Por ello, analistas del Middle East Council for Global Affairs —un centro de estudios con sede en Qatar— advierten sobre un escenario en el que tanto el golfo Pérsico como el mar Rojo se vuelven inseguros. El think tank East Asia Institute considera que ninguna de ambas vías marítimas son alternativas independientes, ya que el flujo de petróleo y mercancías depende en varios puntos de conexiones seguras. Para Egipto, la inseguridad aumentaría la presión económica.

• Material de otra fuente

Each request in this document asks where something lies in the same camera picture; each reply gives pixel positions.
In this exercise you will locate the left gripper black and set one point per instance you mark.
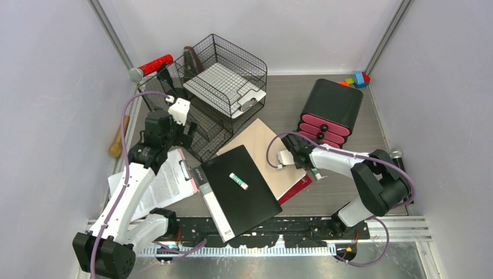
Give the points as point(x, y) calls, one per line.
point(183, 139)

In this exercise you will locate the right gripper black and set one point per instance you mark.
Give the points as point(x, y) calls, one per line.
point(299, 167)

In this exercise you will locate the green white correction pen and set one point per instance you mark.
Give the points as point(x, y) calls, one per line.
point(318, 176)

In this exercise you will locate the pink drawer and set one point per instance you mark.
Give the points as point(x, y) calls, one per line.
point(316, 133)

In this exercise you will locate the beige folder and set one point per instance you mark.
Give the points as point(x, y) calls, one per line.
point(256, 138)

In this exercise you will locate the black pink drawer cabinet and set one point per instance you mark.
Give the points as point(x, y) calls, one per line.
point(332, 107)

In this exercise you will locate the green white glue stick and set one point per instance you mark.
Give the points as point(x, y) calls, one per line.
point(239, 181)

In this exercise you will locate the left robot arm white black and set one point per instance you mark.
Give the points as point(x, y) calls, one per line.
point(110, 246)

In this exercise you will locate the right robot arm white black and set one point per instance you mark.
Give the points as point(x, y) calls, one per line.
point(381, 185)

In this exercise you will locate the red notebook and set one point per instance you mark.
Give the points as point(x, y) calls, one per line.
point(296, 188)

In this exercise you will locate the black stand in organizer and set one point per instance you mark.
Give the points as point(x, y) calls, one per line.
point(167, 83)

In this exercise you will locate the pink clipboard with paper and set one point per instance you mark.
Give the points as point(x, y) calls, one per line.
point(173, 183)

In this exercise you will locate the wooden stick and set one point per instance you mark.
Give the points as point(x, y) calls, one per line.
point(116, 147)

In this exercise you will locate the red glitter microphone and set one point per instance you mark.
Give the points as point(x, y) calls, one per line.
point(136, 74)

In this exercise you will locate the brown object behind organizer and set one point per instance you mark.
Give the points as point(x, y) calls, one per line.
point(192, 63)

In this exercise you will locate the black clip file folder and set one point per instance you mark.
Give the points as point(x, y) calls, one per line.
point(234, 210)

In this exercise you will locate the black microphone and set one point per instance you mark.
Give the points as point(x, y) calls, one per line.
point(396, 155)

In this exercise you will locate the colourful toy blocks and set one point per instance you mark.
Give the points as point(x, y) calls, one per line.
point(359, 80)

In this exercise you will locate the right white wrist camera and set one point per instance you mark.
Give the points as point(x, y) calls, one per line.
point(285, 158)

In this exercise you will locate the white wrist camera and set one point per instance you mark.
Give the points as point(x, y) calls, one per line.
point(179, 111)
point(285, 158)

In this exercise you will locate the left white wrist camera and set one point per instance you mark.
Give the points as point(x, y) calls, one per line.
point(179, 111)

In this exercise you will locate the black wire mesh organizer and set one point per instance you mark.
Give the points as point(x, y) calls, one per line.
point(214, 129)

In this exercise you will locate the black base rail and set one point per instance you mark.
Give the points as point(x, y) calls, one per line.
point(296, 232)

«Al mal tiempo buena cara»
Así las cosas, ¿qué puede hacer El Cairo? En lo político, se supone que más bien poco, dado que los hutíes han vulnerado los intereses egipcios de forma indirecta. «Las capacidades militares de Egipto son muy limitadas», dice a DW Steffen Krüger, director de la Fundación Konrad Adenauer (KAS) en El Cairo. La experiencia de la intervención egipcia en Yemen durante la década de 1960 sigue teniendo repercusiones hasta el día de hoy; por ello, el país tiende a actuar con cautela. «Si bien Egipto sigue formando parte formalmente de la coalición liderada por Arabia Saudí contra los hutíes, su participación es, en gran medida, de carácter simbólico».
Al constatar que ni EE. UU. ni Arabia Saudita son exitosos militarmente contra los hutíes, «los egipcios no tienen una verdadera alternativa», dice Roll. De ahí el esfuerzo diplomático de El Cairo. «Hay que tratar de poner al mal tiempo buena cara y llegar a acuerdos con los hutíes.
Por el momento, los egipcios deben esperar
La Cámara Naviera Internacional (ICS) ha desmentido un informe del medio digital financiado por Qatar The New Arab, según el cual los hutíes habrían ofrecido a Egipto —a través de la propia ICS— mantener conversaciones sobre la seguridad de la navegación.

El príncipe heredero saudí, Mohamed bin Salmán, viajó el martes 15 de septiembre a El Cairo para pedir apoyo militar frente al avance de los hutíes. «Es probable que, en un primer momento, los egipcios deban esperar», señala Roll. De hecho, El Cairo está realizando un difícil acto de equilibrio: mantiene estrechos vínculos con Arabia Saudita, pero sufriría las consecuencias económicas de una mayor escalada.
Por ello, será decisivo determinar si los hutíes realmente restringen el tráfico marítimo —posiblemente más allá de los buques vinculados a Arabia Saudí— o si su posición militar reforzada en Bab el-Mandeb sirve más bien como medio de amenaza.